A morte de Miguel Otávio ocorre também em meio a pandemia global do Covid-19, o novo coronavírus, na qual o Brasil se tornou o epicentro mundial de um vírus mortal e de contágio rápido. Contudo, as empregadas domésticas continuam a ser coagidas à comparecer ao trabalho, mesmo com o risco de contaminação. A Prefeitura de Belém chegou a inserir o trabalho doméstico como essencial após decretar um lockdown na cidade. Filhos e filhas de empregadas domésticas e diaristas lançaram em março o manifesto “Pela vida de nossas mães”, para exigir proteção individual e isolamento social às trabalhadoras domésticas.

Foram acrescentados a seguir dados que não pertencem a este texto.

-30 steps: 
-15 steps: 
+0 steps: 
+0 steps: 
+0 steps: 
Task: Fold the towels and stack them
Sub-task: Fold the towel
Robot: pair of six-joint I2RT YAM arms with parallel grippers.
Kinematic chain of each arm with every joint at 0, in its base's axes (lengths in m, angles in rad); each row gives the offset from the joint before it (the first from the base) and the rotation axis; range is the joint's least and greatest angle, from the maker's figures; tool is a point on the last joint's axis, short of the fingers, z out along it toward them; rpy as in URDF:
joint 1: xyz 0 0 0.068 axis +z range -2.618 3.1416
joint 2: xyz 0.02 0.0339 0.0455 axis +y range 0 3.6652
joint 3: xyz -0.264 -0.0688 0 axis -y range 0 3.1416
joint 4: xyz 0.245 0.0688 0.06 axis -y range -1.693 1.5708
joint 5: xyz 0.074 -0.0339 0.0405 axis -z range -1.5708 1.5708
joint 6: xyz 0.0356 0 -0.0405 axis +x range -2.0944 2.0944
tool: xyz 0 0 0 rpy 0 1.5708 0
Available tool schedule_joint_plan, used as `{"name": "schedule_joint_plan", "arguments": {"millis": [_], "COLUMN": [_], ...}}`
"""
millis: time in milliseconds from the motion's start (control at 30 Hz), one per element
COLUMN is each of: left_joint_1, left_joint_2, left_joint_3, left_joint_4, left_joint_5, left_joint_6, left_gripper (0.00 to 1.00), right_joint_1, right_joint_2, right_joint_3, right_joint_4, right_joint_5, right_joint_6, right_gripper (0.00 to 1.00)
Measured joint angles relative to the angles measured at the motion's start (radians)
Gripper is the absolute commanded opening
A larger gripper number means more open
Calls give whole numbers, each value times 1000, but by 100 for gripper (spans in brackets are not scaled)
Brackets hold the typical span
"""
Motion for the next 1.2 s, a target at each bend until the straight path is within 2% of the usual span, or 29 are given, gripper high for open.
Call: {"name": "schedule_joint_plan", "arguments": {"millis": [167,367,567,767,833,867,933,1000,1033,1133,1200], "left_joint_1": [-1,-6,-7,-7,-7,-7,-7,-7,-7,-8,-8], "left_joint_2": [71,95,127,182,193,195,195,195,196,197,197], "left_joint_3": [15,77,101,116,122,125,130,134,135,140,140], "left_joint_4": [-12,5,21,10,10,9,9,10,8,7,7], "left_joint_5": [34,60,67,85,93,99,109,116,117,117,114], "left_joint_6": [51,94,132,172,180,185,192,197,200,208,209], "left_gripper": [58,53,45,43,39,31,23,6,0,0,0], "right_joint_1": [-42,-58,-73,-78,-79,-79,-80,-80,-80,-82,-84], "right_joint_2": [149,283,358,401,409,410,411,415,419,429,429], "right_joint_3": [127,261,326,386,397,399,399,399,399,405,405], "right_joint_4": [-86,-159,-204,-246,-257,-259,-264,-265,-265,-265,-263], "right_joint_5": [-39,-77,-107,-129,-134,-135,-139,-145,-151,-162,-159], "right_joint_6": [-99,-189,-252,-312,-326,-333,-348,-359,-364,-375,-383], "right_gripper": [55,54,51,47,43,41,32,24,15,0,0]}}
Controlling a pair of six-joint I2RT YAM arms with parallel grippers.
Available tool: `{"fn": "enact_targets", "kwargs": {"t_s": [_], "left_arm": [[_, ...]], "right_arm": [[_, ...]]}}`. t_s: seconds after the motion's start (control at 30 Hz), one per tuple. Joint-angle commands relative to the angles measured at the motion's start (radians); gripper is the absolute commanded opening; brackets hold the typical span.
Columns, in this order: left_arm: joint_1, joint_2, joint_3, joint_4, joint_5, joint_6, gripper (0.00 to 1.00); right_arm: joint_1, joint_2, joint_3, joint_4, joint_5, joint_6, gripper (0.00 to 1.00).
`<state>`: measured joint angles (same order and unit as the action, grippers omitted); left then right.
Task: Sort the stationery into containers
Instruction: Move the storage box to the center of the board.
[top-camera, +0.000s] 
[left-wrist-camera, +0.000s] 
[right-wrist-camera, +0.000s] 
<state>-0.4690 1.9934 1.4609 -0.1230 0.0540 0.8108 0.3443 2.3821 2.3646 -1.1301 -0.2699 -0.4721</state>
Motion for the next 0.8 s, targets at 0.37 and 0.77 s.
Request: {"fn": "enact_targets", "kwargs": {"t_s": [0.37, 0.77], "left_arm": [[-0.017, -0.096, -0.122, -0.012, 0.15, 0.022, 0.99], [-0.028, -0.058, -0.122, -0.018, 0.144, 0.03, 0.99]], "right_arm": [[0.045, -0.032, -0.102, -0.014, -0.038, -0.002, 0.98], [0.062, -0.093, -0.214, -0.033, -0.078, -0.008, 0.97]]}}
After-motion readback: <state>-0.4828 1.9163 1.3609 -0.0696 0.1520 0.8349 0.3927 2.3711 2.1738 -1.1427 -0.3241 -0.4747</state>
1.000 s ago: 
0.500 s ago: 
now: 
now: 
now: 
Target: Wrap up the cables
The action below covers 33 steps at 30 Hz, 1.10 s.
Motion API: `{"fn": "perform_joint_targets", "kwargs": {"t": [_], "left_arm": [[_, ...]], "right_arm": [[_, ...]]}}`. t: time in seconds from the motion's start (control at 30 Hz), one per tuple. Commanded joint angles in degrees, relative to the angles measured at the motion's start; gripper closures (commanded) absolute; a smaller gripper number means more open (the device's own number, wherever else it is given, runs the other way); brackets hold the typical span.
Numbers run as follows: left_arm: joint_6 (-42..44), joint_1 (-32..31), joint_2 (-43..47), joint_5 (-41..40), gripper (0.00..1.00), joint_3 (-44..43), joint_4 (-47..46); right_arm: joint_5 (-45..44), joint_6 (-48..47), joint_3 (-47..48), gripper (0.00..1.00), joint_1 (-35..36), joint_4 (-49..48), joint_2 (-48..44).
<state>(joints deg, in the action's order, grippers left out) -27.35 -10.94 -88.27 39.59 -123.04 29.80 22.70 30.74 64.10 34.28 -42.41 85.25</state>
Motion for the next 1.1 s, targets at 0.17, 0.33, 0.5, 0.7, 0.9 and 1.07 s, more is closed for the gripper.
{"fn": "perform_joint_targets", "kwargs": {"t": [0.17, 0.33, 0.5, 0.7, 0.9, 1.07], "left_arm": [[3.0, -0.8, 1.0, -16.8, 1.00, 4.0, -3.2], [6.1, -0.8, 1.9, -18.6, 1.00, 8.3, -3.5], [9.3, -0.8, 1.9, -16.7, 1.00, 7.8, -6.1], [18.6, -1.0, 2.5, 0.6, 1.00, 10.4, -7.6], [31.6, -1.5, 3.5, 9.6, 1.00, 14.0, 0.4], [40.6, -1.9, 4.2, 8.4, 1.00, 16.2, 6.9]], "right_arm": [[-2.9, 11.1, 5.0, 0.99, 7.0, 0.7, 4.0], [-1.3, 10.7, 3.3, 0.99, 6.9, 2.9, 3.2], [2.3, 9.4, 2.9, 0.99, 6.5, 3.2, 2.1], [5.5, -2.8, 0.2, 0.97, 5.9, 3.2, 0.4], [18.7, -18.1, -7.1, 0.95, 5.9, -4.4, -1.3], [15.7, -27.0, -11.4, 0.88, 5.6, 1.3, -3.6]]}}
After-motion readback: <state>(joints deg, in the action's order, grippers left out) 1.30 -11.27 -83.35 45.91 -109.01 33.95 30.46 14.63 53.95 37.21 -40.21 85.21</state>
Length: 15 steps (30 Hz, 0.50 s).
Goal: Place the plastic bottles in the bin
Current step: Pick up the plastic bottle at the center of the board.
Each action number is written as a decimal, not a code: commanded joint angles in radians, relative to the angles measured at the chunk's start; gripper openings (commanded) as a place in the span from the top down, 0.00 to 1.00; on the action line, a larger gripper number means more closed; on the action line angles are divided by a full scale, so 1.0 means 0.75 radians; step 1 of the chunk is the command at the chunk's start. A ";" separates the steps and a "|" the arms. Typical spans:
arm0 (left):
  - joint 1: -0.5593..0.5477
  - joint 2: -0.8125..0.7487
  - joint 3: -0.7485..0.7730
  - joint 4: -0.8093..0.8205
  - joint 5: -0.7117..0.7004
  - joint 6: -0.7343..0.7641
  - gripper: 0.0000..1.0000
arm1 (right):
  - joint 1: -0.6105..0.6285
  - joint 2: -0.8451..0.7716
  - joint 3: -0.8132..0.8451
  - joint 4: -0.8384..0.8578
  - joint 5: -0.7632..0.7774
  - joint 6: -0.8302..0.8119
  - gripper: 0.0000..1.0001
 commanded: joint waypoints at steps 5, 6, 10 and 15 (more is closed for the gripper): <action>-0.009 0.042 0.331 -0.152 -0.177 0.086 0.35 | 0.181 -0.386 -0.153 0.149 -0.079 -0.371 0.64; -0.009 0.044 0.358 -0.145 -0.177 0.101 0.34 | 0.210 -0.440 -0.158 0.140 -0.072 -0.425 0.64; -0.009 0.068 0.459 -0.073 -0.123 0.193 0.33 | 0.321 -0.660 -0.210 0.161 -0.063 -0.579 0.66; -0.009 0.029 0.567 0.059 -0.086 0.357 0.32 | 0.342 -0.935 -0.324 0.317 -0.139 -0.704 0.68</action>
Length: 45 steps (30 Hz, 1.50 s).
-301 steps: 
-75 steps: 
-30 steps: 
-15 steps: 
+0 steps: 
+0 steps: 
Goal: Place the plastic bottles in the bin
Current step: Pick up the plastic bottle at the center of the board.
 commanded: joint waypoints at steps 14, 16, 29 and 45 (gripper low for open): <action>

A função do trabalho doméstico no Brasil é garantir o ócio dos brancos que compõem as camadas médias e a burguesia, que não conseguem se desgarrar desse fetiche escravocrata e estão passando a quarentena com as suas empregadas domésticas. Enquanto Mirtes passeava com o cachorro, para que ele provavelmente fizesse as suas necessidades fisiológicas e ela ainda as recolhesse, o seu filho estava recebendo um tratamento abaixo do esperado até mesmo para um animal de estimação qualquer.

* Henrique Oliveira é historiador e militante do coletivo negro Minervino de Oliveira, em Salvador, na Bahia.